Biba slept on her side, a pillow wedged between her calves. I nestled into her curled C-shape and tucked my legs into the backs of her knees. I pressed my face between her shoulder blades and inhaled the smell that was so like her brother’s. Pulling her close, I felt the gentle rise and fall of her rib cage, pressed my palm into her stretched and swollen skin, and gasped to feel the tiny dancing kicks of her unborn child.
With me holding her elbow, Biba felt strong enough to take a daily walk, or waddle, around her neighborhood. She was breathless and had to stop every few hundred yards to lean against a wall and wheeze until she felt strong enough to go on. I was convinced that every gasp and twinge was a sign of imminent labor.

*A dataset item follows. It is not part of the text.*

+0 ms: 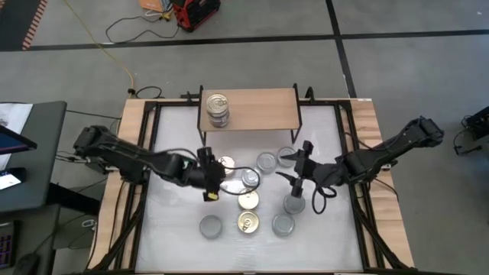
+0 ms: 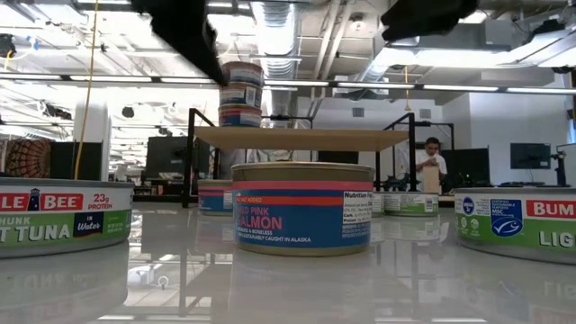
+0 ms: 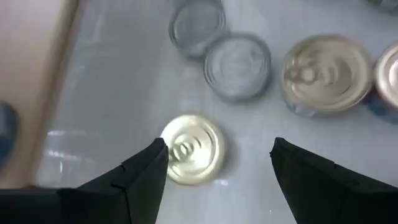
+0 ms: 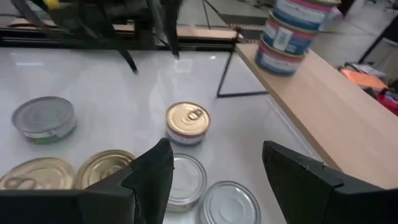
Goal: Stack canned seafood by type on shelf
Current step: Stack the blue tuna can on top of the blue tuna can
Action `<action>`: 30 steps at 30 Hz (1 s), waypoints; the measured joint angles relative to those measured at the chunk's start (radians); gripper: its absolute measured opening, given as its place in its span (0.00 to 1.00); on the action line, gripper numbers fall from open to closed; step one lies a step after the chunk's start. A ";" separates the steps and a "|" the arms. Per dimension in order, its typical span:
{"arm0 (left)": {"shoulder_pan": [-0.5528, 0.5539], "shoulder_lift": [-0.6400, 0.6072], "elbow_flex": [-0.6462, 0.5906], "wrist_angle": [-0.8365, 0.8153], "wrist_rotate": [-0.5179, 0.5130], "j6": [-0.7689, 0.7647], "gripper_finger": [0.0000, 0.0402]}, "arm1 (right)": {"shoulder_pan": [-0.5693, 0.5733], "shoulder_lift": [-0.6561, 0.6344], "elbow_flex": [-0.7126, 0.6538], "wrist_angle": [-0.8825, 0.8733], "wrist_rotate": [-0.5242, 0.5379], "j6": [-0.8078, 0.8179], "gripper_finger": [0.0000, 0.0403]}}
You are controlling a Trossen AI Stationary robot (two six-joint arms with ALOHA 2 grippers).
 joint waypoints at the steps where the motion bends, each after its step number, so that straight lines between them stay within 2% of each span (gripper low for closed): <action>1: -0.004 0.000 -0.040 0.031 -0.040 -0.044 0.68 | 0.000 0.004 0.000 0.013 0.000 -0.007 0.68; 4: 0.003 -0.006 -0.135 0.126 -0.115 -0.138 0.66 | 0.004 0.005 0.000 0.024 0.001 -0.018 0.68; 9: 0.054 -0.001 -0.251 0.284 -0.080 -0.214 0.60 | 0.006 0.005 0.000 0.074 0.001 -0.055 0.68; 13: 0.104 0.000 -0.341 0.409 -0.091 -0.253 0.56 | 0.006 0.005 0.000 0.087 0.001 -0.070 0.68; 18: 0.139 0.000 -0.434 0.480 -0.059 -0.297 0.50 | 0.019 0.004 0.000 0.094 0.001 -0.072 0.68; 24: 0.151 -0.002 -0.516 0.589 -0.081 -0.360 0.43 | 0.018 0.014 0.000 0.107 -0.002 -0.074 0.68; 30: 0.151 -0.005 -0.570 0.658 -0.051 -0.409 0.26 | 0.006 0.078 0.000 0.198 -0.011 -0.142 0.68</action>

“Where are you having this baby, anyway?” I asked. We were having a greasy breakfast in a café in Kentish Town when it suddenly occurred to me that I had yet to hear her mention a midwife or a hospital. I had a notion that women who were Biba’s size ought to be monitored by some kind of medical professional, and to have a bag packed and waiting in the hallway.
“I haven’t bothered with all that,” she said, dipping a triangle of fried bread into her egg and watching the yolk bleed all over the plate.
“Biba!”
“What? You turn up at the ER or whatever and they’ll just take you in. Or you call an ambulance. As long as I feel okay, and I do, what’s the problem? Nina had Gaia in a mud hut somewhere in Malaysia, and she’s fine.”

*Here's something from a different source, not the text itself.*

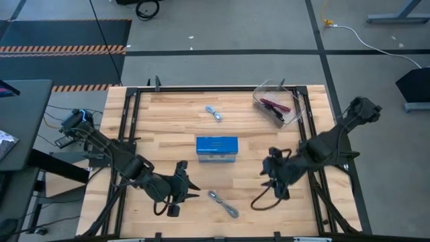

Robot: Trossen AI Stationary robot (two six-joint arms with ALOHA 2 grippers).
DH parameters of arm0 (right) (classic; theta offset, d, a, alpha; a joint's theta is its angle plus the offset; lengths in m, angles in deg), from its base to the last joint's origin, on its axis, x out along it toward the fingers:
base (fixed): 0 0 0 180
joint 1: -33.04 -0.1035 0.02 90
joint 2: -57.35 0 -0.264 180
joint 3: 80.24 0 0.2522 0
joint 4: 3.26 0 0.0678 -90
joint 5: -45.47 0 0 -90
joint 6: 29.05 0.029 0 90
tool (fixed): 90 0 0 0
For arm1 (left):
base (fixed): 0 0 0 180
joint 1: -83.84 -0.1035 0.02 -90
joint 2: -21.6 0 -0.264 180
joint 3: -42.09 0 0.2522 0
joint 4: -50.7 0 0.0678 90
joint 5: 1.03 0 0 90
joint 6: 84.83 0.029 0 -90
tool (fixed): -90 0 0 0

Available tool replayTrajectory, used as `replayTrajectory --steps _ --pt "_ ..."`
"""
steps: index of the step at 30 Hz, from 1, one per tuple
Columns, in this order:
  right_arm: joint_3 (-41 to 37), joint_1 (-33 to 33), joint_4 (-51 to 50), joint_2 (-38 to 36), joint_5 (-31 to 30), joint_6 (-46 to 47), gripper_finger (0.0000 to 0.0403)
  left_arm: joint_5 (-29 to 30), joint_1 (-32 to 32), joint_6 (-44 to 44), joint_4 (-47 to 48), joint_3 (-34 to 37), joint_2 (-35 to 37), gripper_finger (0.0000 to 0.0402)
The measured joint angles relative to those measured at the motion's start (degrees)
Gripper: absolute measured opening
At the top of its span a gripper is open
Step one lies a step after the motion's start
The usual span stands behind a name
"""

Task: Pick and place USB-C Cables
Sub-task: Put the white charger cable into the container

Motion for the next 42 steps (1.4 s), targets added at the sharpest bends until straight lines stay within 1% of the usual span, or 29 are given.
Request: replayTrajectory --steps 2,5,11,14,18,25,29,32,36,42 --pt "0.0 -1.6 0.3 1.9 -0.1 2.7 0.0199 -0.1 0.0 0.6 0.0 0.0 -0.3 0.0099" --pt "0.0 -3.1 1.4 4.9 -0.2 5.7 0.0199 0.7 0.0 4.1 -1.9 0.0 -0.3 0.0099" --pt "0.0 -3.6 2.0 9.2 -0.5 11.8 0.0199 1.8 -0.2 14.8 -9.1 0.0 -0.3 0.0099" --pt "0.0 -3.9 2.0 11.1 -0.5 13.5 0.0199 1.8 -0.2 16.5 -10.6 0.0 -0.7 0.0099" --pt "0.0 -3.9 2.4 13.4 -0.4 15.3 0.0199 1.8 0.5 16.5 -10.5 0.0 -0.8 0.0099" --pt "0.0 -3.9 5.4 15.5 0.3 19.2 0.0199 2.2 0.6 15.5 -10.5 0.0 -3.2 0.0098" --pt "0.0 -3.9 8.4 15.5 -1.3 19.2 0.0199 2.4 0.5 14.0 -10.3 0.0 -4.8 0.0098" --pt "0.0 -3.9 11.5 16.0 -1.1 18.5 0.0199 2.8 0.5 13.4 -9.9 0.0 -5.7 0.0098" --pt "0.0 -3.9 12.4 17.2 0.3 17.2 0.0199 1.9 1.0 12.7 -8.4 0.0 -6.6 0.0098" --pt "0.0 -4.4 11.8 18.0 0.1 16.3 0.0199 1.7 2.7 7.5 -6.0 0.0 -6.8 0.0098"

“Yes, but Nina had already had Inigo, she knew what it was like to have a baby. And that’s not even the point at all.”
“If you turn up at a hospital they can’t exactly turn you away, can they? I’ll be fine. I always am.” She heaved herself up out of her chair, as clumsy as she had once been graceful. We had to pause twice on the way back to the flat.

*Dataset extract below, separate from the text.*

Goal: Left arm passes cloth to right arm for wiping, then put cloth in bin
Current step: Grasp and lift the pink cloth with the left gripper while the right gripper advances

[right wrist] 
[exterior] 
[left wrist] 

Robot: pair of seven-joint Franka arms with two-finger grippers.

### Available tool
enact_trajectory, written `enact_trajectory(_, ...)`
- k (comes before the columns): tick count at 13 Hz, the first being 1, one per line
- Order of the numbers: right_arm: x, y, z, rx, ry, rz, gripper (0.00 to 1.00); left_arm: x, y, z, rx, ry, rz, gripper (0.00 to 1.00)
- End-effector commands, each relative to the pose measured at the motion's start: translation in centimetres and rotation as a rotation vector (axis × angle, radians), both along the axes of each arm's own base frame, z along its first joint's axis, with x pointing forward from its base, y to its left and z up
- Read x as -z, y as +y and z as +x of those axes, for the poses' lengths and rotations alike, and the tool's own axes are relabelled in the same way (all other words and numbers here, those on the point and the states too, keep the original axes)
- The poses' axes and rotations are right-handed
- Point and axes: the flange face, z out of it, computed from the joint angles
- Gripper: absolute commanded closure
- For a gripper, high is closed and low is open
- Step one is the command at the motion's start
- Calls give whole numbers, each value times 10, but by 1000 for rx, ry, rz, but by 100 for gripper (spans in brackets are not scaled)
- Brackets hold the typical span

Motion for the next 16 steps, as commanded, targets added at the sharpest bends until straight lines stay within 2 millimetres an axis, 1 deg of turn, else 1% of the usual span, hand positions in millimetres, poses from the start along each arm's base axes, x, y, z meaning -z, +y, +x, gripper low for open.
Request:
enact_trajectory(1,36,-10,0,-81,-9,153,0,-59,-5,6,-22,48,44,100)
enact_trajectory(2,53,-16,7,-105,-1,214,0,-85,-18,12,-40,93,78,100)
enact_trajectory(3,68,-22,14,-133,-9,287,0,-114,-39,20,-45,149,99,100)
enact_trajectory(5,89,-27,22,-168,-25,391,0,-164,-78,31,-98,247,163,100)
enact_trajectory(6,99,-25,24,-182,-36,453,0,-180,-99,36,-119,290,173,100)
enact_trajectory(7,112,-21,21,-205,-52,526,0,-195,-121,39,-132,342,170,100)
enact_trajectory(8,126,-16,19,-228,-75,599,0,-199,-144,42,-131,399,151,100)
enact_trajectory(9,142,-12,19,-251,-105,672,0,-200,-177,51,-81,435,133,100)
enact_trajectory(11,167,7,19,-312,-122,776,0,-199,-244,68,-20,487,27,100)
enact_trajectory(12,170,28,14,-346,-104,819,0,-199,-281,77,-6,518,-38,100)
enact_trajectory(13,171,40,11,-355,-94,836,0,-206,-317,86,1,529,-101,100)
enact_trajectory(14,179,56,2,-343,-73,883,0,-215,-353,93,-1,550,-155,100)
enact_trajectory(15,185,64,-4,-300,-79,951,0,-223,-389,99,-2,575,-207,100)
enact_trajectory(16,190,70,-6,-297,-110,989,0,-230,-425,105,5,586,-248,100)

“I hate walking everywhere,” she said. “I wish we still had your car.” The sudden recollection of the key tucked in the inside pocket of my rucksack made me stop in my tracks so abruptly that an old man with a shopping cart walked straight into my back.
“You’re in luck,” I said.
It took three buses to reach the garage where I had left my car in September. To my astonishment, the man who ran the place recognized me instantly.
“Yellow Fiat,” he said before I had opened my mouth. “I never forget a face or a car. What’ve you got stashed in there, anyway? A dead body?”
“Very funny,” I said. “Nothing that interesting. Is it all okay?”
“Well, it hasn’t turned into a Mercedes while you were away,” he said. Biba joined in the wheezy laughter that followed the joke. He jangled his jailer’s key ring ostentatiously before unfastening the padlock and pulled up the rusted garage door to reveal my little yellow car. It was filmed with grime but there was still a quarter of a tank of gas. The registration was paid up until April, and the papers were in the glove compartment where I’d left them: I took my crumpled driver’s license out and put it in my purse.
I pulled the passenger seat back so that Biba’s bump could be accommodated. She hauled herself into the car and sent it six inches toward the ground. Gas there may have been, but I’d certainly have to put some air in those tires before I attempted to drive back to North London.